New Hampshire Pro-Freedom Candidates Make Waves (So Watch Your Local Races)

Almost all of the political jabber is about which
party gets to control the Senate or over a few tight gubernatorial
races. But local contests count in people’s lives too, and offices
further down the ticket are often more accessible to both
candidates and voters. There may be no place where that is more
true than in New Hampshire, which enjoys a 424-member legislature.
Libertarian-oriented Free Staters moving to the Granite State have
had such success in making waves that Democratic State
Representative Cynthia Chase
proposed
to “restrict the ‘freedoms’ that they think they will
find here” just to make the state less attractive to migrants.

That genius is
still in office
, sad to say. But a lot of liberty-friendly
people—some Free Staters, others locally sourced—have joined her in
the legislature. This year, the New Hampshire Liberty Alliance, “a
non-partisan coalition working to increase individual freedom in
New Hampshire” boasts that “a
stunning 80% of NHLA-endorsed candidates advanced to the general
election.” Many of those candidates—mostly Republicans, but some
Democrats, too—are incumbents. There are a lot of them.

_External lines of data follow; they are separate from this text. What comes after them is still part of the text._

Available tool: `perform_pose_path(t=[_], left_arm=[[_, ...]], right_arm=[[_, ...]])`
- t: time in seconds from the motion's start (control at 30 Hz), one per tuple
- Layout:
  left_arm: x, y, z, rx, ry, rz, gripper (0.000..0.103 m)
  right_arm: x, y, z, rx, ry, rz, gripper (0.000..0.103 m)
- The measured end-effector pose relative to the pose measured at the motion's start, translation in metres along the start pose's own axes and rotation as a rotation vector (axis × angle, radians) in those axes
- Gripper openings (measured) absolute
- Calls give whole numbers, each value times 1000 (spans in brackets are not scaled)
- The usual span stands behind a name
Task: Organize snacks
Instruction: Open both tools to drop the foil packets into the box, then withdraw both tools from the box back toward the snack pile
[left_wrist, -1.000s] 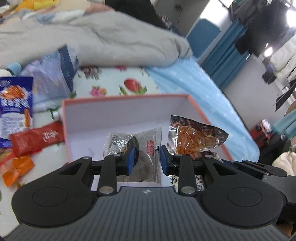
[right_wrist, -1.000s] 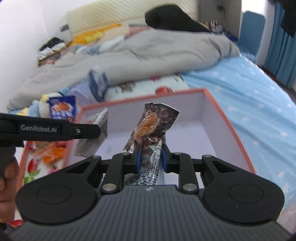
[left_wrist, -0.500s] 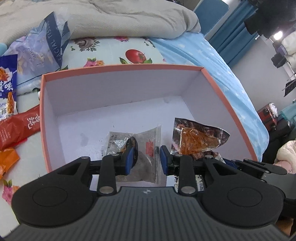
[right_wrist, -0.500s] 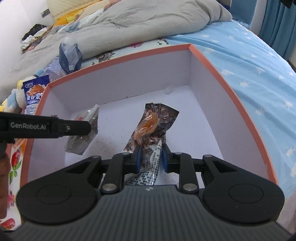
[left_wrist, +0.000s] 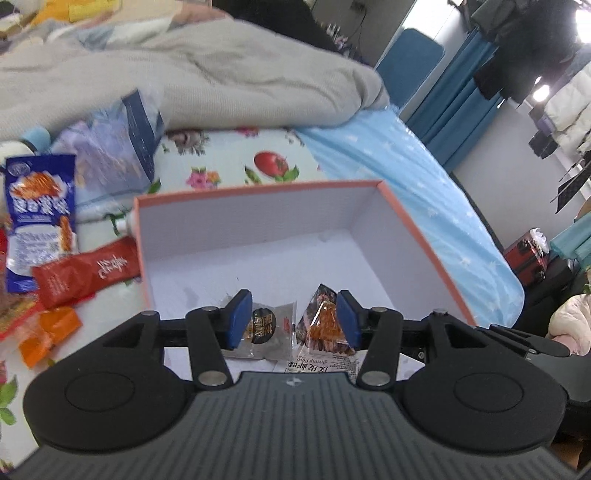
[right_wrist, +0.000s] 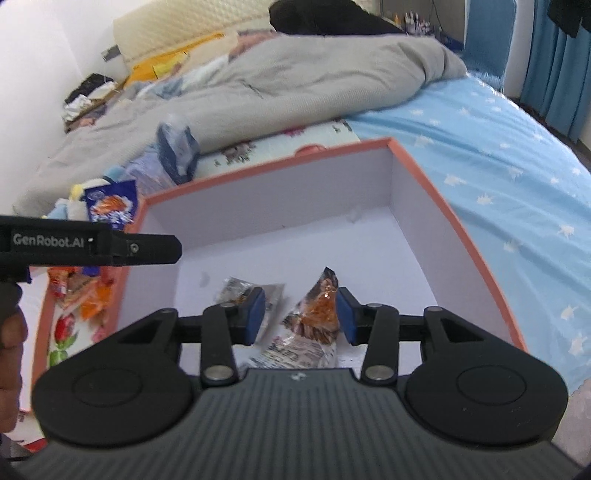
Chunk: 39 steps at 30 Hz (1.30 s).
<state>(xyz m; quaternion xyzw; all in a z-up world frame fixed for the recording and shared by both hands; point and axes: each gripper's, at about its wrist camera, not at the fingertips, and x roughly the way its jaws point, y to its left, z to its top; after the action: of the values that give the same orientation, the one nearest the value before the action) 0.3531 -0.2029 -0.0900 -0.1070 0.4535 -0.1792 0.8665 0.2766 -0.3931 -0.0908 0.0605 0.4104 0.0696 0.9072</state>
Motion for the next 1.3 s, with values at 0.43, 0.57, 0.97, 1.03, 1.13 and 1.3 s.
perform_pose_path(t=[0.43,0.57,0.97,1.03,1.13,1.3], left_arm=[[-103,10,-24,17,-156,27,56],[-127,16,-32,18,-193,34,56],[-193,29,-75,2,-278,67,56],[-203,33,-85,-4,-289,79,56],[-216,38,-101,-15,-302,98,56],[-237,52,-130,-41,-317,132,56]], right_arm=[[-64,38,-9,-13,-125,67,45],[-77,50,-11,-21,-158,79,45],[-110,86,-34,-70,-210,126,45],[-115,93,-41,-80,-215,136,45],[-122,102,-50,-84,-216,155,45],[-128,118,-66,-113,-212,190,45]])
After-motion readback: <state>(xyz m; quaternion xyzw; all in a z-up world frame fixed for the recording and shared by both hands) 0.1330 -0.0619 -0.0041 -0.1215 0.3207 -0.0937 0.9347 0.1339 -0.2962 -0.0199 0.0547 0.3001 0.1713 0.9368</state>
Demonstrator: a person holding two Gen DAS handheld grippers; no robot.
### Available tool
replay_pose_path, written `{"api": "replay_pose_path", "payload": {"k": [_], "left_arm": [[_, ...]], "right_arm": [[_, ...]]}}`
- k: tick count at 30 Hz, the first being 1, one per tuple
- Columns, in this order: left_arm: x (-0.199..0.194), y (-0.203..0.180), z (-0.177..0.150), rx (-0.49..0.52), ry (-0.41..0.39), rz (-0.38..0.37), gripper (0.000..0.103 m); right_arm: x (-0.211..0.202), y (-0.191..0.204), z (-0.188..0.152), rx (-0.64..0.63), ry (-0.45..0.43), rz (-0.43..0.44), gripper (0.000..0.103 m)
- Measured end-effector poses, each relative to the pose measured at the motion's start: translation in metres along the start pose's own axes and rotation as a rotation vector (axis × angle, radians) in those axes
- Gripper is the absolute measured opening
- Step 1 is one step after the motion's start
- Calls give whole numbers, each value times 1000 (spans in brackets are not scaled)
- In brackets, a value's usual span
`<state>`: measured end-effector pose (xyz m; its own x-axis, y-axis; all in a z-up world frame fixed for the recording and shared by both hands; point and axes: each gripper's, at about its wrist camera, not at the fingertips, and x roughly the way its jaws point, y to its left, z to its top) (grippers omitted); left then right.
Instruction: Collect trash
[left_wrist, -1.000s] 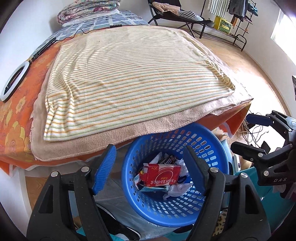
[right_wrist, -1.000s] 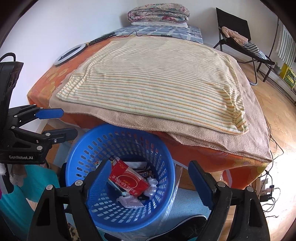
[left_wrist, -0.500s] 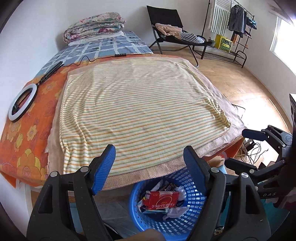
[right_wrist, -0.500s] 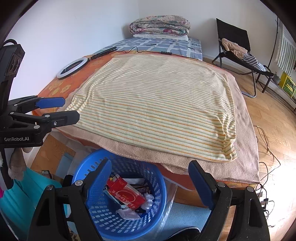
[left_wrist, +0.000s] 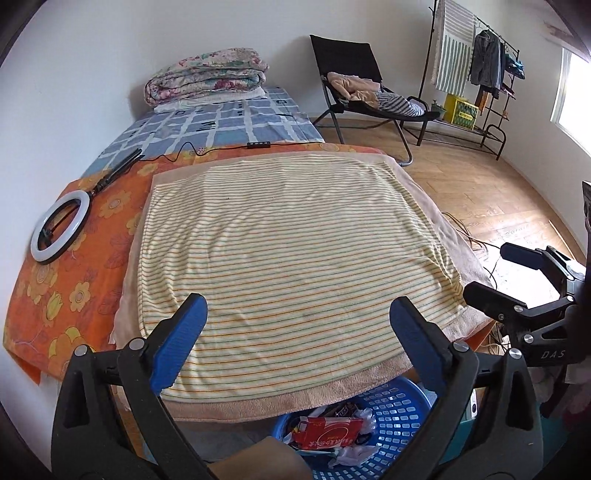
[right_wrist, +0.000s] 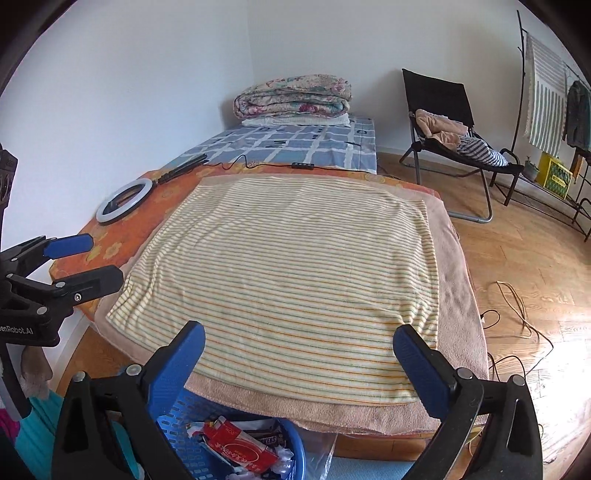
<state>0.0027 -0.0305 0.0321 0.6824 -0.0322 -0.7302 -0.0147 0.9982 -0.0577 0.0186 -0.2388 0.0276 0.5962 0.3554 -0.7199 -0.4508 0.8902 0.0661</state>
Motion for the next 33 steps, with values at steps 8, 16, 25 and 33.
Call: {"api": "replay_pose_path", "payload": {"k": [8, 16, 25, 33], "left_arm": [[16, 10, 4, -62, 27, 3, 101], [16, 5, 4, -52, 18, 6, 101], [16, 3, 3, -50, 20, 2, 102], [15, 2, 2, -50, 20, 0, 102]], "right_arm": [[20, -10, 9, 25, -17, -1, 103], [25, -7, 9, 13, -12, -5, 103], [26, 1, 9, -11, -13, -7, 103], [26, 1, 8, -10, -7, -12, 103]]}}
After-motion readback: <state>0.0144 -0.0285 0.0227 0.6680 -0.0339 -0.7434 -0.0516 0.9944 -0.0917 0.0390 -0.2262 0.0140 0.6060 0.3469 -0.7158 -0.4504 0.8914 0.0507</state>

Are those lawmakers getting anything done?

Last month, Dick Desrosiers, Chairman of the Hampton Democratic
Committee, complained
in a letter to the editor
:

As a result of the 2010 election, the New Hampshire Liberty
Alliance (NHLA), a main organization for carrying out the
strategies of the FSP, orchestrated the election of Representative
Bill O’Brien to the position of House speaker. As speaker, Mr.
O’Brien employed strong arm tactics to oust long-term Republicans
and replace them with Free Stators. He used such tactics to
introduce and pass legislation to remove any and all government
impacts on liberty and property rights and diminished the
importance of protecting and promoting the common good.

Yes, I thought that was an endorsement, too. But really, he was
expressing unhappiness with the situation. Go ahead and read the
rest of it.

And keep an eye on those local races in New Hampshire and,
hopefully, near you.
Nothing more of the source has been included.